--- Problem to solve ---
Look at each line of the listing. Copy those that hold the string "above".

=== Section Start ===

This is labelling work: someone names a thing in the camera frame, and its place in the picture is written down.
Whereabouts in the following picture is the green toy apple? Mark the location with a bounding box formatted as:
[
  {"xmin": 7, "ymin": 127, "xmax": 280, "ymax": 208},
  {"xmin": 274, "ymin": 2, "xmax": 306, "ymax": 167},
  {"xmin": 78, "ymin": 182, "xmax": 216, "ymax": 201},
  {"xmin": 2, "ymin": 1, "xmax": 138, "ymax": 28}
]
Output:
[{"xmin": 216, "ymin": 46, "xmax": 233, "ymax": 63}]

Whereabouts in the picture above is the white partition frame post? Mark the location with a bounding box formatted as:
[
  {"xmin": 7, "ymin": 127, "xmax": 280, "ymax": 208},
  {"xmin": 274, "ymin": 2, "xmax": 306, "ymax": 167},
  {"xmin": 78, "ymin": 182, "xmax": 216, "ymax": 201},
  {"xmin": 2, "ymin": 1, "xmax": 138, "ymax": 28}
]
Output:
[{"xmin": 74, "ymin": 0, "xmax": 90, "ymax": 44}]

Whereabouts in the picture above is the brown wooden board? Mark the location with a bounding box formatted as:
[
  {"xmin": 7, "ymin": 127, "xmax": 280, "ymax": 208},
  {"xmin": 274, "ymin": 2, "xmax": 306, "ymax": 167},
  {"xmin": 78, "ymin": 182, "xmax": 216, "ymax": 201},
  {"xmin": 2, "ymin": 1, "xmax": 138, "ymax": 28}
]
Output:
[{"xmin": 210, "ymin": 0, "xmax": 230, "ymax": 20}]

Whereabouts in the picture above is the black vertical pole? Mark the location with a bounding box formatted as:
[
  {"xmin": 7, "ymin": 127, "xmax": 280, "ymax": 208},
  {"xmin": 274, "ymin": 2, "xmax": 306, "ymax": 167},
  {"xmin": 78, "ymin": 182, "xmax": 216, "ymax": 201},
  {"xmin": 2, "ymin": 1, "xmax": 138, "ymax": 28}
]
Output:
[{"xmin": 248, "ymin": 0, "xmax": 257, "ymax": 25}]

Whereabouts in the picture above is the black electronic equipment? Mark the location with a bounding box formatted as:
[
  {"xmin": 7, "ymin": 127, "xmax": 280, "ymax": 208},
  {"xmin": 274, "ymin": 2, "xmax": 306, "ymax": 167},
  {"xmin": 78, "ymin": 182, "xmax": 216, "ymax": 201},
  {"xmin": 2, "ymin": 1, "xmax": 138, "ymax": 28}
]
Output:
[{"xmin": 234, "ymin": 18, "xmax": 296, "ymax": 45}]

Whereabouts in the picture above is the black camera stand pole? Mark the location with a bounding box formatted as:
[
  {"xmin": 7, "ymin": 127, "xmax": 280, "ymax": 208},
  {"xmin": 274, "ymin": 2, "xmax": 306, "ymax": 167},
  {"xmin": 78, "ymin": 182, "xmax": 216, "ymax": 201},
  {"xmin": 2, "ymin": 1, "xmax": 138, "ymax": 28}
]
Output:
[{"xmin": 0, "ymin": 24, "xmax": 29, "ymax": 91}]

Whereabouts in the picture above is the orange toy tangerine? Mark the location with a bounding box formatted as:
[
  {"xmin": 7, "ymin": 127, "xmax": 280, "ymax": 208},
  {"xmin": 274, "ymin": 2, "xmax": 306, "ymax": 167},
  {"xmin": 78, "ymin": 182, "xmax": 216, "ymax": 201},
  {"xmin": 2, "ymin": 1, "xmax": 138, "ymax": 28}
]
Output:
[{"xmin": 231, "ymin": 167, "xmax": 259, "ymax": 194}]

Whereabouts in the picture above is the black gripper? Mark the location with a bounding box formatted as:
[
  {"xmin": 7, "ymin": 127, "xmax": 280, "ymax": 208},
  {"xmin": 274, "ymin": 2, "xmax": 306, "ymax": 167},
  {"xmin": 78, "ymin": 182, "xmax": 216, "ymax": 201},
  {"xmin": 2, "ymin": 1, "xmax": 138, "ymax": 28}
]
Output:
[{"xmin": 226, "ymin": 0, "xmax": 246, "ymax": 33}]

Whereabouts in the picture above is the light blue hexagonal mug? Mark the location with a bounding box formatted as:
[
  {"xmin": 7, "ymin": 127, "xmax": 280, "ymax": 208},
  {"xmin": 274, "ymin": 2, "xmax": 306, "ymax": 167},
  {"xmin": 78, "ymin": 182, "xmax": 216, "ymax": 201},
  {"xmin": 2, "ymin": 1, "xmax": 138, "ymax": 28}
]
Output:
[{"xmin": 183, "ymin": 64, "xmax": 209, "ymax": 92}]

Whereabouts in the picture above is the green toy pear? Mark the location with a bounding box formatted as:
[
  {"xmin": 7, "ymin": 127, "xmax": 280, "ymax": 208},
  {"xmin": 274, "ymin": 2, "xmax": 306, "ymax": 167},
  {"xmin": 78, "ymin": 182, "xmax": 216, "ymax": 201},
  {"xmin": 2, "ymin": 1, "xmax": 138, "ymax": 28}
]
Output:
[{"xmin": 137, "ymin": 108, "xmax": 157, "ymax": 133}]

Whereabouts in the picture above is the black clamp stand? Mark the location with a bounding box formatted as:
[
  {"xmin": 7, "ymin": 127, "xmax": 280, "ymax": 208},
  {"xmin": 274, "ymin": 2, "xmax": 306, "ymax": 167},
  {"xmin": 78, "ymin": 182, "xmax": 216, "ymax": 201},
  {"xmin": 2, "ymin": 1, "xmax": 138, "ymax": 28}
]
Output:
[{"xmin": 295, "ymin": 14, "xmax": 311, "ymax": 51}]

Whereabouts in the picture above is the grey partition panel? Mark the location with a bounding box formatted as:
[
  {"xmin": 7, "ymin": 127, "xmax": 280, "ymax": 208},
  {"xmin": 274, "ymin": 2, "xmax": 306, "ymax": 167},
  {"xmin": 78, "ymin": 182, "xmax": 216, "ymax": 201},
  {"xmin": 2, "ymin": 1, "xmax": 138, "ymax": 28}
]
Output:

=== Section End ===

--- Solution for this task ---
Whereabouts in the picture above is the white partition frame post? Mark the location with a bounding box formatted as:
Whereabouts in the picture above is the brown wooden board? Mark the location with a bounding box formatted as:
Whereabouts in the picture above is the black vertical pole? Mark the location with a bounding box formatted as:
Whereabouts in the picture above is the black electronic equipment? Mark the location with a bounding box formatted as:
Whereabouts in the picture above is the black camera stand pole? Mark the location with a bounding box formatted as:
Whereabouts in the picture above is the orange toy tangerine? Mark the location with a bounding box formatted as:
Whereabouts in the picture above is the black gripper? Mark the location with a bounding box formatted as:
Whereabouts in the picture above is the light blue hexagonal mug? Mark the location with a bounding box formatted as:
Whereabouts in the picture above is the green toy pear? Mark the location with a bounding box formatted as:
Whereabouts in the picture above is the black clamp stand? Mark the location with a bounding box formatted as:
Whereabouts in the picture above is the grey partition panel? Mark the location with a bounding box formatted as:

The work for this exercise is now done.